Exercise goal →
Reproduce the data below word for word, setting aside any picture it holds.

Supplied information →
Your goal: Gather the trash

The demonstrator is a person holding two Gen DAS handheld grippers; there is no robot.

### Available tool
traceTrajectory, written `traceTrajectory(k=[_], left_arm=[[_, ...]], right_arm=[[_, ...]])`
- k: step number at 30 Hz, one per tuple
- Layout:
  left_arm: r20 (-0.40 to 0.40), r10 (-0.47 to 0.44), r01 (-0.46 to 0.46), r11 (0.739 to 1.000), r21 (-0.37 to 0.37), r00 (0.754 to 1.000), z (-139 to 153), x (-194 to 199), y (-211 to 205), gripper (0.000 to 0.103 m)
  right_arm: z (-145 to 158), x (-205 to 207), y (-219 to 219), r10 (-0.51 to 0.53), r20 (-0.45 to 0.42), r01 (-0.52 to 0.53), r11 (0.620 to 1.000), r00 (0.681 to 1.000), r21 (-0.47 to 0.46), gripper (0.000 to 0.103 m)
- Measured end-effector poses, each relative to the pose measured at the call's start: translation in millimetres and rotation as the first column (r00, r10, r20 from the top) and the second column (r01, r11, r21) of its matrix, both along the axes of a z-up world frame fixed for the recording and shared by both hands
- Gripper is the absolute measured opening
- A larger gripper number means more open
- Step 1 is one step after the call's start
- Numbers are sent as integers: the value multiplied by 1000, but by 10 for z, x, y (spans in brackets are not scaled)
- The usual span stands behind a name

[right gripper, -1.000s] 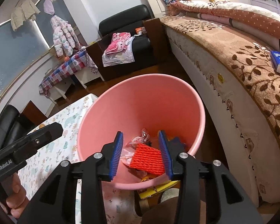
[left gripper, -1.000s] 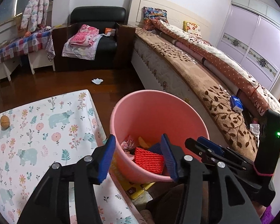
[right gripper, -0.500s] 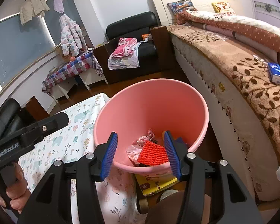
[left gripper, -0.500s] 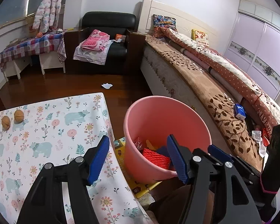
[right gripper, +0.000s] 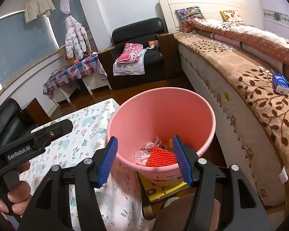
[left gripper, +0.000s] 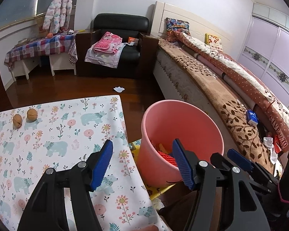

Response →
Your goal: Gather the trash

The demonstrator is a person holding two Gen DAS handheld grippers; there is no robot.

### Available tool
traceTrajectory, written `traceTrajectory(k=[_], left_arm=[[_, ...]], right_arm=[[_, ...]])`
- k: step number at 30 Hz, one per tuple
- Layout:
  left_arm: r20 (-0.40 to 0.40), r10 (-0.47 to 0.44), r01 (-0.46 to 0.46), r11 (0.739 to 1.000), r21 (-0.37 to 0.37), r00 (0.754 to 1.000), z (-139 to 153), x (-194 to 199), y (-211 to 205), gripper (0.000 to 0.103 m)
  right_arm: z (-145 to 158), x (-205 to 207), y (-219 to 219), r10 (-0.51 to 0.53), r20 (-0.45 to 0.42), r01 (-0.52 to 0.53), r11 (0.620 to 1.000), r00 (0.681 to 1.000), r21 (-0.47 to 0.46), gripper (0.000 to 0.103 m)
- Measured end-effector poses, each relative to the pose measured at the call's start: translation in millimetres and rotation as the first column (r00, r10, r20 from the top) and the second column (r01, r11, r21) of its matrix, both along the axes of a z-up world frame fixed for the recording and shared by both hands
- Gripper is the absolute measured opening
- A larger gripper number means more open
- Step 1 is one step after the call's start
- Numbers are sent as integers: the value multiplied by 1000, but by 10 for z, x, y (spans in brackets are not scaled)
- The usual span stands behind a name

[right gripper, -1.000s] 
[left gripper, -1.000s] 
[right gripper, -0.500s] 
[left gripper, -0.500s] 
[right gripper, +0.000s] 
[left gripper, +0.000s] 

The full answer has now been given.